モーリシャス沖合での日本貨物船座礁事故にだんまりを決める日本政府

        


 ここ一週間ほど、フランスでは、インド洋に浮かぶ美しいモーリシャスの沖合が、商船三井が運行する日本の貨物船の挫傷により、重油が流出した事故について、ほぼトップニュースで毎日のように伝えています。

 「WAKASHIO JAPON(ワカシオ・ジャポン)」という言葉が聞こえない日はないほどです。フランスのニュースによると、3800トンの重油と200トンのディーゼルを積んだわかしおは、7月25日にモーリシャスの南東にあるポワントデズニーの海域に座礁し、約800トンの重油が流出し、サンゴ礁、マングローブに覆われるターコイズブルーの海域が真っ黒に汚染され、住民が油膜と戦っている映像が流されています。海の美しさが余計にドス黒く広がる重油の悲惨さを引き立てています。

 この事故をめぐっては、船が座礁してから、一週間以上対策が取られなかったことから、被害が拡大してしまったことも問題視されています。

 モーリシャス共和国の首相は、ツイッターで、フランス国家及びマクロン大統領に支援を求める一方で、「WAKASHIOの沈没は、モーリシャスにとっての重大な危険を及ぼしている」と、環境緊急事態を宣言しました。

 マクロン大統領もモーリシャスからの援助要請に応え、すぐに「モーリシャスの海洋生態系が危機に瀕している現在、緊急な対応が必要です。フランスは、モーリシャスと共にあります。現在、レユニオン島のチームと救援の装備を配備しています。私たちを信頼してください。」とツイートし、実際に、フランスはモーリシャスへの救援活動を開始しています。

 つい先日もレバノンの湾岸倉庫爆発事故で、フランスは、「レバノンを決して見捨てない」とレバノンへも手を差し伸べ、他国と共にレバノンへの援助を開始したばかりです。フランス国内もコロナウィルスの感染が拡大し、大変な経済危機に瀕しているのに、あっちもこっちもと大丈夫か?とも思う反面、頼もしさも感じます。

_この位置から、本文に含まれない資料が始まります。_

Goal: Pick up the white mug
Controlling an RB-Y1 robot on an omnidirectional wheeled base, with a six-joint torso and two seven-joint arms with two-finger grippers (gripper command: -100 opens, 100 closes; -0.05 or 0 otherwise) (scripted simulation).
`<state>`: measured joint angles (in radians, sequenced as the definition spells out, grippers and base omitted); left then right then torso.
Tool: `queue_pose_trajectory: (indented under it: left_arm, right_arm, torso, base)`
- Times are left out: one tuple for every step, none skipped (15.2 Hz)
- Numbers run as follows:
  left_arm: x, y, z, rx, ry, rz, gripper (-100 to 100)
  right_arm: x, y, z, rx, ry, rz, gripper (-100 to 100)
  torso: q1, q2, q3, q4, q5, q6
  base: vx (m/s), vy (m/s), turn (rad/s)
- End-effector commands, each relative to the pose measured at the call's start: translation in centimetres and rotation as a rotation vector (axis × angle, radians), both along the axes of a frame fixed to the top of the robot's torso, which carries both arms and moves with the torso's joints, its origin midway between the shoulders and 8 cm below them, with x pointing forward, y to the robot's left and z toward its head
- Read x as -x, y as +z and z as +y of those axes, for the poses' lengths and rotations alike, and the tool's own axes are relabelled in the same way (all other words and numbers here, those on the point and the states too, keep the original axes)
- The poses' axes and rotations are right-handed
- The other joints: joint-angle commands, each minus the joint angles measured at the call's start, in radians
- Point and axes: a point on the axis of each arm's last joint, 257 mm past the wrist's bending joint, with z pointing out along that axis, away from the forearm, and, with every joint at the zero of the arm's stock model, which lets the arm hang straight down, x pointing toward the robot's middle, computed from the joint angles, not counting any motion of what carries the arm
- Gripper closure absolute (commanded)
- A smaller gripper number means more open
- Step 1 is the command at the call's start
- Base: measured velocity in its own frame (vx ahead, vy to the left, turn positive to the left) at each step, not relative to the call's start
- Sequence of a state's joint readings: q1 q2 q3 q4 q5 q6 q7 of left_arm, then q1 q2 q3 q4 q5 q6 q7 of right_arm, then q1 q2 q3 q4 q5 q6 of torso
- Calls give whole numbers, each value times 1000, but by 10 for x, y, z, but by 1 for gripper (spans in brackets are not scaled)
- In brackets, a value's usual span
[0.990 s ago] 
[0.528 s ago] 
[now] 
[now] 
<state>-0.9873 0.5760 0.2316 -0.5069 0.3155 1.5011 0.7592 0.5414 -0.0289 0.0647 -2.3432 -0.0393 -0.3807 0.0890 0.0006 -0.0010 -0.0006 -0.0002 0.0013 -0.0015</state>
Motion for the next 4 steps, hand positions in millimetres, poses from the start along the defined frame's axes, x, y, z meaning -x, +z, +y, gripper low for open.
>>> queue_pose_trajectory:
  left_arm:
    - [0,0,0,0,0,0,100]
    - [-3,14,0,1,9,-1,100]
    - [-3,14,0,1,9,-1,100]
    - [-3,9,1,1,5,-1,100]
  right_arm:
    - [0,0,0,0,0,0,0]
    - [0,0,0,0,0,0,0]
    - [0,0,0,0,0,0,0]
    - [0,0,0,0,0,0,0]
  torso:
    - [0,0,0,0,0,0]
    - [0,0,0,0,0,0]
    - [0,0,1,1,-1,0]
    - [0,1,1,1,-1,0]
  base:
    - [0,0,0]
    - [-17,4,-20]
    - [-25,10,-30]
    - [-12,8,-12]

 船を所有する長鋪汽船は、13日、賠償については、誠意を持って対応すると発表しましたが、実際に長鋪汽船の専門家チーム6名が調査のために現地に到着したのは、事故から3週間後のことでした。

 この「誠意を持って対応する」といういかにも日本らしい曖昧な、まことに誠意が感じられない声明と対応の遅さ。打撃を受けた生態系の回復には、20年かかると言われています。この20年かかると言われている保証は、もはや、一会社単位で賠償できる問題ではありません。

 歴史的な繋がりがあるとはいえ、「モーリシャスと共にいる」と宣言して、即刻、救援行動を起こすマクロン大統領と、関係は薄いとはいえ、加害者である船主会社の国である日本の首相が、まるでだんまりを決め込んでいるのは、どう考えても、情けない限りです。

 だんまりを決め込んで、賠償金を払うだけで、騒ぎがおさまるのを待つつもりかもしれませんが、「だんまり」は、沈黙のもとに、「日本は、こういう国である」ことを世界に発信していることに他なりません。

 日本では、あまり大々的には、報道されていないようですが、世界中では、大きく報道されている事故です。やたらと対面を気にしているのかと思えば、肝心な時に、日本政府が的確な対応ができないことをとても残念に思います。

 「誠意を持って対応する」という船主会社からだけの言葉だけの誠意のなさを、日本は、この事故で世界に発信しています。